A4 Refereed article in a conference publication
Multi-site External Sets Harmonization with M-ComBat: An Application to Functional Connectivity in a Normative Framework
Authors: Won Sampaio, Inês; Tassi, Emma; Bianchi, Anna M.; Borgwardt, Stefan; Kambeitz, Joseph; Kambeitz-Ilankovic, Lana; Meisenzahl, Eva; Salokangas, Raimo K. R.; Upthegrove, Rachel; Wood, Stephen J.; Koutsouleris, Nikolaos; Brambilla, Paolo; Maggioni, Eleonora
Editors: N/A
Conference name: IEEE International Conference on Metrology for eXtended Reality, Artificial Intelligence and Neural Engineering
Publication year: 2024
Book title : 2024 IEEE International Conference on Metrology for eXtended Reality, Artificial Intelligence and Neural Engineering (MetroXRAINE)
First page : 400
Last page: 404
ISBN: 979-8-3503-7801-6
eISBN: 979-8-3503-7800-9
DOI: https://doi.org/10.1109/MetroXRAINE62247.2024.10796816(external)

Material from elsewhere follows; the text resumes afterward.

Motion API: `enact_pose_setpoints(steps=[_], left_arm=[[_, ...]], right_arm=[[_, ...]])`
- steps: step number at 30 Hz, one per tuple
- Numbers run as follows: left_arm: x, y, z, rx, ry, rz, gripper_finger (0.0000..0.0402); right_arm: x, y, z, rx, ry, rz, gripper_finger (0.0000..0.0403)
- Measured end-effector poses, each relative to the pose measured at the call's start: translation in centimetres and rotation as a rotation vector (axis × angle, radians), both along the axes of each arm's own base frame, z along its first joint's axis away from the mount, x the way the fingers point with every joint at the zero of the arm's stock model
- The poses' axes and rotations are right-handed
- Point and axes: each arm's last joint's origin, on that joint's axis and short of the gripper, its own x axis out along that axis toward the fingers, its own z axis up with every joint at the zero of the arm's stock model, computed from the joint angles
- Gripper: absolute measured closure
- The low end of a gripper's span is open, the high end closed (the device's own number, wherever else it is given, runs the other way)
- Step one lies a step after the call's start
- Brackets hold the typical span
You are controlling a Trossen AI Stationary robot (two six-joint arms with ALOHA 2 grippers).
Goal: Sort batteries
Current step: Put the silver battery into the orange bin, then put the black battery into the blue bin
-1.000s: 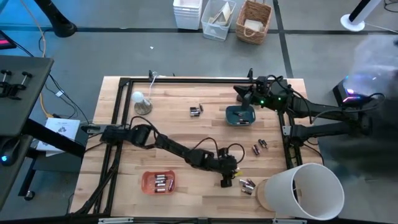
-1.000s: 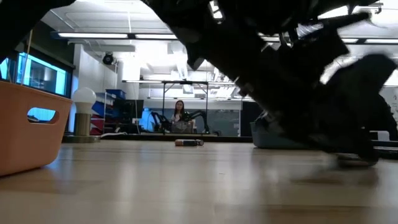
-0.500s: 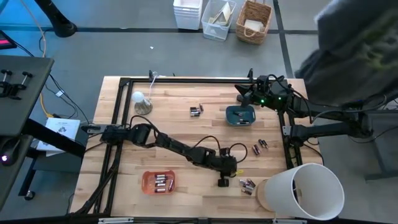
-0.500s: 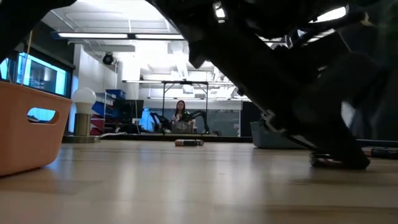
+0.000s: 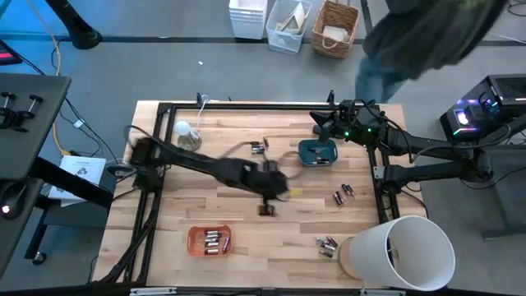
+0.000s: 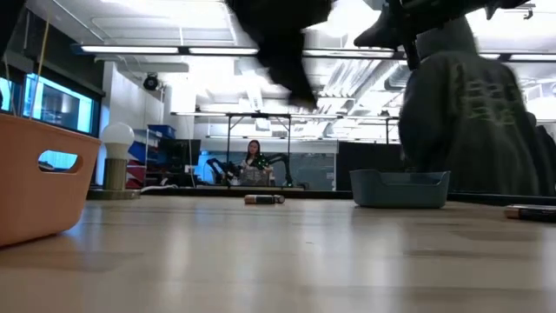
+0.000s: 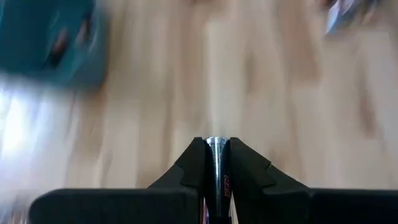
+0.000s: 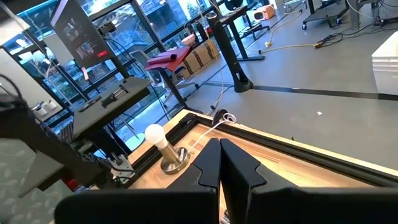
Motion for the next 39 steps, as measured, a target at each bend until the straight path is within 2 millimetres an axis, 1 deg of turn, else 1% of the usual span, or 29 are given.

Web address : https://ieeexplore.ieee.org/document/10796816(external)
Multi-site neuroimaging datasets are difficult to integrate due to confounding site effects. ComBat has been a widely used statistical-based model for this type of harmonization. Nevertheless, it suffers some drawbacks which prevent its application in external validation frameworks in machine learning (ML) analyses. First, ComBat relies on all current sites to estimate model parameters, leading to the necessity of re-fitting the model when data from new unseen sites is added. Then, it requires the inclusion of biological information of interest (e.g. diagnosis) in the model fitting process, which is incompatible with the harmonization of samples with unknown outcomes, a necessary condition to develop AI applications based on predictive models to be employed in clinical settings. In this work, we propose to solve the former issues by employing modified ComBat (M-ComBat) in a normative framework (NM-ComBat). To assess its harmonization efficacy, we compared four different ComBat variations, including its standard application (S-ComBat), M-ComBat, and the normative variation of the latter, NS-ComBat and NM-ComBat, in harmonizing a multi-site functional connectivity (FC) dataset. Our results show that NM-ComBat enabled the successful harmonization of external datasets, successfully eliminating site effects from data, while preserving biological covariates of interest, such as age, sex, and diagnosis. These results paved the way for the application of ComBat in ML analysis and external validation frameworks, contributing to the generalizability of developed models and their potential clinical applicability.
Funding information in the publication:
This study was partially supported by EBRAINS-Italy, project funded under the National Recovery and Resilience Plan (NRRP), Mission 4, “Education and Research” - Component 2, “From research to Business” Investiment 3.1 - Call for tender No. 3264 of Dec 28, 2021 of Italian Ministry of University and Research (MUR) funded by the European Union – NextGenerationEU, with award number: Project code IR0000011, Concession Decree No. 117 of June 21,2022 adopted by the Italian Ministry of University and Research, CUP B51E22000150006, Project title “EBRAINSItaly (European Brain ReseArch INfrastructureS-Italy) and by the European Union- FP7 project PRONIA (“Personalized Prognostic Tools for Early Psychosis Management”, grant number 602152). EM was supported by the Italian Ministry of University and Research (PRIN 2022, grant n. 2022RXM3H7) and by the Italian Ministry of Health (grant n. GR-2018-12367789). PB was partially supported by the Italian Ministry of University and Research (Dipartimenti di Eccellenza Program 2023–2027 - Dept of Pathophysiology and Transplantation, University of Milan), the Italian Ministry of Health (Hub Life Science- Diagnostica Avanzata, HLS-DA, PNC-E3-2022-23683266– CUP: C43C22001630001 / MI-0117; Ricerca Corrente 2024) and by the Fondazione Cariplo (grant n° 2019–3416).